En 1977 expuso sus bronces por primera vez en el Grand Palais de París y en 1978 pintó su propia versión de la Mona Lisa, aunque con su característico estilo de figuras redondas y con curvas, un homenaje a Leonardo da Vinci y a una de las más famosas obras de arte de la historia occidental.

Gran creador

Botero fue además un escultor consumado que creó formas sorprendentes que se asemejan a una extensión de sus obras bidimensionales: sus piezas escultóricas se pueden encontrar en las calles de Medellín, Nueva York, París, Barcelona, Madrid, Venecia, Lisboa y Jerusalén, entre muchos otros lugares del mundo.

Hace una década, en el año 2013, el Museo Nacional de Bellas Artes de Buenos Aires dedicó una gran exposición al artista colombiano bajo el título “Botero, dibujos en tela y en papel”, que reunió unas 50 piezas de su colección personal, con temáticas que se balanceaban entre el costumbrismo y el realismo mágico.

Entonces, se vieron en el Pabellón de exposiciones temporarias del museo una selección de obras -realizadas entre 1973 y 2011- hechas con acuarela, lápiz, pastel, tinta y carbonilla sobre papel y sobre tela.

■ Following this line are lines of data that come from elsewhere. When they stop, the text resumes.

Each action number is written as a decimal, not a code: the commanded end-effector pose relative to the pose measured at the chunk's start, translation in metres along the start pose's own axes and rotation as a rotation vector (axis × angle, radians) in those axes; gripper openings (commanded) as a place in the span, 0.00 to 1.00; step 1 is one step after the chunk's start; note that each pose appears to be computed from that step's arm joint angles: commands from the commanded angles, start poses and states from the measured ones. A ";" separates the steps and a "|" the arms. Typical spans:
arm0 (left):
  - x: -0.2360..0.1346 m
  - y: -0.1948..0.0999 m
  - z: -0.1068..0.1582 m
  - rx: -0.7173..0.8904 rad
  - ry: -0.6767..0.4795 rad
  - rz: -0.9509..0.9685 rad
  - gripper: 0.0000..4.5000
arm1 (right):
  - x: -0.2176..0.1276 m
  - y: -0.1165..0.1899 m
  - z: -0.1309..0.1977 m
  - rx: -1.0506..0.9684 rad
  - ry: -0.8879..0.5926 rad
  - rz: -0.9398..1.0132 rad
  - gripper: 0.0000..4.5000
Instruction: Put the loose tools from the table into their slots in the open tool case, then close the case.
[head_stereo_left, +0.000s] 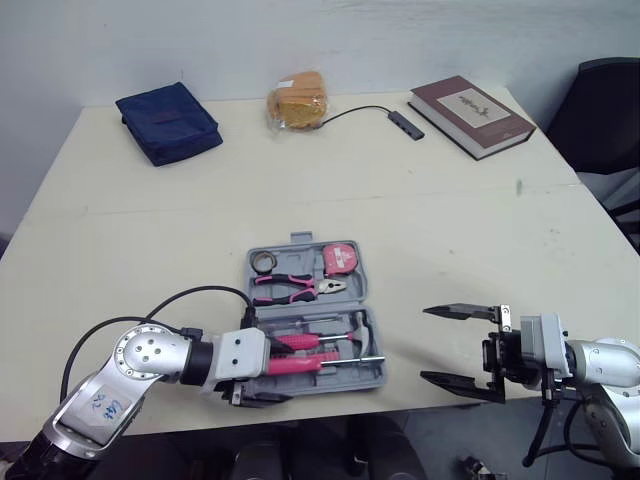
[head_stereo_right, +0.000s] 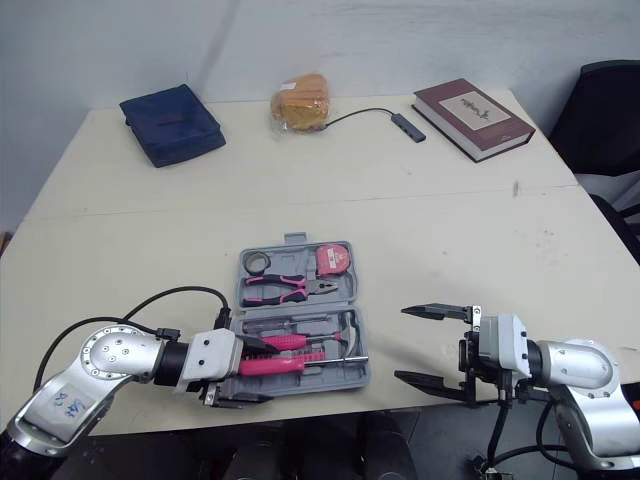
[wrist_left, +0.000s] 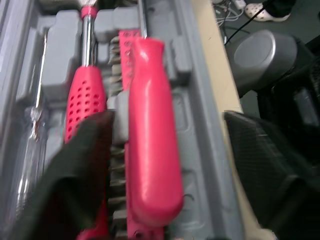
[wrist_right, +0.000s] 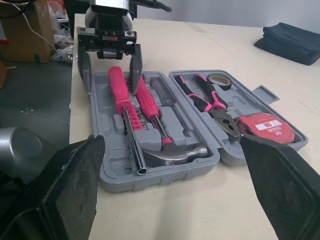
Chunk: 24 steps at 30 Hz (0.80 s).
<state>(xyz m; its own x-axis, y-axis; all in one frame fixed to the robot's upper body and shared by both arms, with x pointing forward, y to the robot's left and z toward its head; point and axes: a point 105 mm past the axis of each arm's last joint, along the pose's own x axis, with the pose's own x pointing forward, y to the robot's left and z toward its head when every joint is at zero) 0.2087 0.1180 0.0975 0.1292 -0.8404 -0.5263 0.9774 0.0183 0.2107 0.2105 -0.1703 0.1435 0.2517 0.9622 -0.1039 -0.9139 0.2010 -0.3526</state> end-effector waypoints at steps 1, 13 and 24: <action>0.000 0.004 0.008 0.007 -0.037 0.032 0.31 | -0.001 -0.003 0.009 -0.039 -0.009 -0.010 1.00; -0.009 0.006 0.018 0.011 -0.092 0.034 0.12 | 0.001 -0.002 0.008 -0.033 -0.012 -0.005 1.00; -0.009 -0.007 0.003 -0.080 0.039 0.032 0.12 | 0.001 0.001 0.007 -0.018 -0.009 0.010 1.00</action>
<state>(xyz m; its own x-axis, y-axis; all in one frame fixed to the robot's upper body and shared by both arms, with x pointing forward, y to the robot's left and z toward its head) 0.2031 0.1262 0.1014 0.1641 -0.8247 -0.5413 0.9843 0.1005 0.1453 0.2104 -0.1706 0.1415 0.2580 0.9603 -0.1064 -0.9175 0.2090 -0.3383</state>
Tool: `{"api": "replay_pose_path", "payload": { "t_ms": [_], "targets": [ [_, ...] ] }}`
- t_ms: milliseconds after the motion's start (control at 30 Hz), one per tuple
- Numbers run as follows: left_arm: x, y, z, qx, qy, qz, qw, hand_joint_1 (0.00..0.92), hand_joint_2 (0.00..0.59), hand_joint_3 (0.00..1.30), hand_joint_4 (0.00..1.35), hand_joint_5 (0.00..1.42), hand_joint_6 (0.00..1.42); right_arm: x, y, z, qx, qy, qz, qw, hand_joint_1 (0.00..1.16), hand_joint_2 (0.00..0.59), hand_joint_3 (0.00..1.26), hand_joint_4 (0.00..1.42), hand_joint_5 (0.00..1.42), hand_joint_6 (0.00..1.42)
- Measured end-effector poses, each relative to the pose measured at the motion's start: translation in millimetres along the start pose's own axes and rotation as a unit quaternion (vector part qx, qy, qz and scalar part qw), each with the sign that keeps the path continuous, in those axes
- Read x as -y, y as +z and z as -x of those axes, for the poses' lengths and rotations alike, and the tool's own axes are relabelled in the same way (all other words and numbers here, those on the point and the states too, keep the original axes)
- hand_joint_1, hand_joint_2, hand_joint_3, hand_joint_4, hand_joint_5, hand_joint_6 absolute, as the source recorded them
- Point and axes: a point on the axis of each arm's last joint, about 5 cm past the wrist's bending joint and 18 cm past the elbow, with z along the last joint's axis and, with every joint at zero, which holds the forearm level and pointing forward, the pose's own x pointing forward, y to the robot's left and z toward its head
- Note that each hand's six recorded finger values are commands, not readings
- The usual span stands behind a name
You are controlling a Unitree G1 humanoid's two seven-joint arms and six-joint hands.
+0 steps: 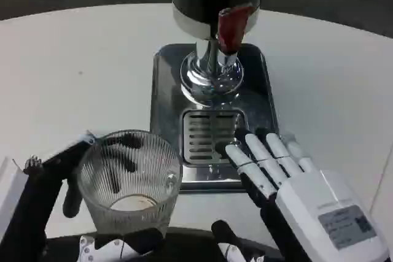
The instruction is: Grasp the cup under the faucet to collect the drink, then remove the cup.
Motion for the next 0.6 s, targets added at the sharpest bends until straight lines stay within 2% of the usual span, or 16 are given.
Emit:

“Recorrer la obra de Botero es irse de viaje en el tiempo y el espacio, asomarse a América latina. Salir a pasear por las calles de ese pueblito que fue la ciudad de Medellín. A través de su obra se puede ver el mercado, la iglesia, el burdel y las corridas de toros, las ventanas de esas casas de tejas coloradas con sus habitantes en pleno quehacer cotidiano, para escuchar sus conversaciones e impregnarse de esa atmósfera que huele a incienso y lavanda. Y tiene algo de fantástico”, decía el texto de sala.

En sus trabajos, Botero retrató también la vida del pueblo y sus personajes, sus atuendos, la arquitectura, los hábitos y los rituales, una manera de plasmar las distintas fuerzas que hacen de América Latina un sitio hispano y arcaico, moderno y exuberante.

“Yo soy un pintor del tercer mundo, crecí sin museos, sin pinturas, eso me obligó a tener una mirada fresca sobre el arte”, dijo alguna vez el artista cuyas obras se cotizan, en las subastas internacionales, entre las más caras del arte latinoamericano.

Además de ser un prolífico artista, ha sido coleccionista y ha donado cientos de obras de arte a su país, como las realizadas al Museo Nacional de Colombia, al Museo de Antioquia y al Banco de la República. Al Museo Nacional le donó 38 óleos, dos acuarelas y 27 dibujos, en diferentes años, mientras que a la institución de Antioquia entregó varias pinturas y esculturas.

Sin embargo, la donación más representativa es la del año 2000, con la entrega de una sala de escultura, una de pintura y una de dibujo de obras suyas y de maestros europeos de los siglos XIX y XX, además de 23 esculturas que dieron forma a la conocida Plaza Botero. En ese mismo año, donó al Banco de la República una colección de 208 obras, 123 de su propia autoría y 85 de artistas internacionales, con la que se fundó el Museo Botero.